# An Efficient Successive Cancellation Polar Decoder Based on New Folding Approaches

Xiao Liang<sup>1,2</sup>, Yechao She<sup>3</sup>, Harish Vangala<sup>4</sup>, Xiaohu You<sup>2</sup>, Chuan Zhang<sup>1,2,\*</sup>, and Emanuele Viterbo<sup>4</sup>

<sup>1</sup>Lab of Efficient Architectures for Digital-communication and Signal-processing (LEADS)

<sup>2</sup>National Mobile Communications Research Laboratory, Southeast University, Nanjing, China

<sup>3</sup>Department of Electronic and Computer Engineering, HKUST, Hong Kong, China

<sup>4</sup>Department of Electrical and Computer Systems Engineering, Monash University, Melbourne, Australia

Email: <sup>2</sup>{xiao\_liang, xhyu, chzhang}@seu.edu.cn, <sup>3</sup>yshe@ust.hk, <sup>4</sup>{harish.vangala, emanuele.viterbo}@monash.edu

Abstract—In this paper, an efficient successive cancellation (SC) polar decoder based on new folding approaches is proposed. The main approach of this paper is called k-level decomposition with  $2^p$  sub-decoders. Adjusting k and p, the derived architecture can have a very low processing complexity with proper combinations of decomposition method and folding technique. Compared to state-of-the-art designs, hardware utilization ratio (HUR) of processing elements can be drastically improved with small latency overhead. Meanwhile, the memory complexity remains similar. Furthermore, decomposition and folding operations can also be applied to a family of hybrid polar decoders. To validate efficiency of these approaches, two folded SC decoders with N = 64 and 1024 respectively are implemented with Altera Stratix V FPGA. These two demos require only 68.3% and 39.1% ALMs, compared to the non-decomposed SC decoder.

*Index Terms*—Polar code, SC decoder, *k*-level decomposition, folding technique, VLSI implementation.

# I. INTRODUCTION

Proposed by Arıkan, polar codes are of capacity-achieving capability for binary-input discrete memoryless channels (B-DMCs) [1]. With the help of channel polarization, polar codes show advantages of low encoding-complexity and capacityachieving performance, nevertheless, the latter is guaranteed by successive cancellation (SC) decoding and large block size.
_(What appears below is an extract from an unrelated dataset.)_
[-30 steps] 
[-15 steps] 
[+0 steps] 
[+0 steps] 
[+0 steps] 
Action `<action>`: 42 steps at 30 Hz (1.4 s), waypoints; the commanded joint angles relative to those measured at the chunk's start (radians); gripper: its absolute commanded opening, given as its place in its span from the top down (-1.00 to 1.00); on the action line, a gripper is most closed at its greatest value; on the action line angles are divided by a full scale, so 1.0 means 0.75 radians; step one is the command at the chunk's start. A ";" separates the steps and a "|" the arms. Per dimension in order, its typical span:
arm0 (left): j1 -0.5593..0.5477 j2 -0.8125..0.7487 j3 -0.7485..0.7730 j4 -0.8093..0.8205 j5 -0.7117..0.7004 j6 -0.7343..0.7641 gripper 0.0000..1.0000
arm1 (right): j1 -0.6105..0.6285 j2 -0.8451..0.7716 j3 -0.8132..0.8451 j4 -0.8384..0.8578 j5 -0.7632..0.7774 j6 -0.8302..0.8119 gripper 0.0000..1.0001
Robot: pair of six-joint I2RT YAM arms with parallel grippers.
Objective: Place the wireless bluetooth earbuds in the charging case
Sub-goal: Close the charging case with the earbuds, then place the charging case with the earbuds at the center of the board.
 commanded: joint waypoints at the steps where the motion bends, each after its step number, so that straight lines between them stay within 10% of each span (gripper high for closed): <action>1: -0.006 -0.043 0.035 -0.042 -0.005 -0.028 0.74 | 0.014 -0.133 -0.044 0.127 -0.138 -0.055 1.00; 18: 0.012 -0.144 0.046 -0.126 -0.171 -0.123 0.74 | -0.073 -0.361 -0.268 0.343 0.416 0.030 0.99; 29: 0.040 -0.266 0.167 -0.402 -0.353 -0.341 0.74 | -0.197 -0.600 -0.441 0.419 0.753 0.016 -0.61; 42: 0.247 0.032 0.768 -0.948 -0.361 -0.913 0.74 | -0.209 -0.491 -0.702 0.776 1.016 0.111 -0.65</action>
In order to achieve excellent performance which can satisfy the requirements of real applications, polar codes with thousand bit length is expected. Apparently, corresponding full size hardware design, which contains thousands of processing nodes, is impractical.

Researchers have already made a lot of efforts for the improvement of SC decoder in respect to the hardware complexity and decoding latency. In [2], an empirical method was presented to construct tree architecture SC decoder. Using precomputation and look-ahead schedule, it reduces the hardware complexity to half and decoding latency from (2N-1) cycles to (N-1). In [3], pipeline technique was combined with previous tree architecture to achieve much lower decoding latency. To further increase utilization ratio of processing units, line architecture was suggested by [4]. Afterwards, semi-parallel line architecture was proposed in [5]. [6, 7] proposed folded SC decoders to reduce hardware complexity. However, the decomposition method in [7] is limited by the factor of  $n = \log_2(N)$ . Furthermore, in order to achieve decoding

latency reduction, hybrid polar codes are proposed. For example, combination of SC and maximum likelihood (ML) decoding, or combination of SC and list SC decoding, works perfectly regarding the tradeoff between hardware complexity and decoding latency.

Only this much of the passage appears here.